Aggression and violence - a problem in Irish Accident and Emergency departments?

J Nurs Manag 2006 Mar;14(2):106-15

Department of Nursing and Midwifery, School of Health Sciences, University of Limerick, Limerick, Ireland.

Health care employees are more likely than other workers to be victims of violence or aggression. Results from one Australian study suggest that 30% of respondents experienced aggression on a daily or near daily basis. In an Irish context, a total of 22% of all reported injuries in the health and social sector related to injuries inflicted by another person. However, both in Ireland and internationally, there has been an inadequate categorization of the types of incident to which staff are exposed. This contributes to definitional difficulties as well as problems in comparing research findings and using such findings to make work environments safe. The current study aimed to identify the types of violent or aggressive incidents that staff in Irish Accident and Emergency departments were exposed to within a month long period. A cross-sectional study was undertaken with all nurses (N = 80) working in Accident and Emergency departments in two sites nationally as part of a larger study of aggression and violence in health services looking at both Mental Health Services and Accident and Emergency departments.
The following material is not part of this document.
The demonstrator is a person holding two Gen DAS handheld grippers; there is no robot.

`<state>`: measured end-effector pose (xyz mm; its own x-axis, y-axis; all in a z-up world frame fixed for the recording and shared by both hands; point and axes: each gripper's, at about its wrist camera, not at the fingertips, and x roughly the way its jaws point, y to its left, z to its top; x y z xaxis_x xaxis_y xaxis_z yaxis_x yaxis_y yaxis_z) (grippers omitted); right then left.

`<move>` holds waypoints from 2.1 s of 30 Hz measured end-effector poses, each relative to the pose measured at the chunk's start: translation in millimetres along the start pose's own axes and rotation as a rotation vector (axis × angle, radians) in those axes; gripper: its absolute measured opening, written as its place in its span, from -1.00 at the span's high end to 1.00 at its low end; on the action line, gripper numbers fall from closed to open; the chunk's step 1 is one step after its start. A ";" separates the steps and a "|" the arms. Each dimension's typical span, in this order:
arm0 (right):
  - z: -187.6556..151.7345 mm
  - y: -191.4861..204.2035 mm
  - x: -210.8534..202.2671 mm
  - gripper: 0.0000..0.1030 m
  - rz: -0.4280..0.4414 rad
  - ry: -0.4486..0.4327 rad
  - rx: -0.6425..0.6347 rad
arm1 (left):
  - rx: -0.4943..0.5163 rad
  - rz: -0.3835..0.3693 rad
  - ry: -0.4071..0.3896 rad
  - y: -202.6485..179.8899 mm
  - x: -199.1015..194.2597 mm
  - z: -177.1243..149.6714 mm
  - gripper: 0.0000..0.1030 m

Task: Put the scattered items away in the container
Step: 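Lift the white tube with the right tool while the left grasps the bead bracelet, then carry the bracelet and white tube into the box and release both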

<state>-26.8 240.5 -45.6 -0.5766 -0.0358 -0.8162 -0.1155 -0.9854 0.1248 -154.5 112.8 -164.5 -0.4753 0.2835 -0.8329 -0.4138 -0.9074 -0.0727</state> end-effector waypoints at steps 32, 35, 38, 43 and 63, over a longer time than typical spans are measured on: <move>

Data were collected using the Scale of Aggressive and Violent Experiences - questionnaire adapted from the Perception of Prevalence of Aggression Scale. The questionnaire captured data on personal and professional demographics as well as experiences of aggressive or violent incidents respondents may have encountered 'in their work situation'. There was a response rate of 46% (n = 37). Data were analysed utilizing spss-11. The relevant data were subjected to a series of one-way anovas and chi-square analysis. The findings suggest that nursing staff in Accident and Emergency departments experienced high levels of verbal aggression. Additionally, they encountered violence or aggression that is vicariously experienced more than forms that were overtly directed towards staff. It is a matter of concern that less than one-third of staff in this study reported that they had training in the management of aggression and violence. The implications will be discussed in relation to both policy and practice.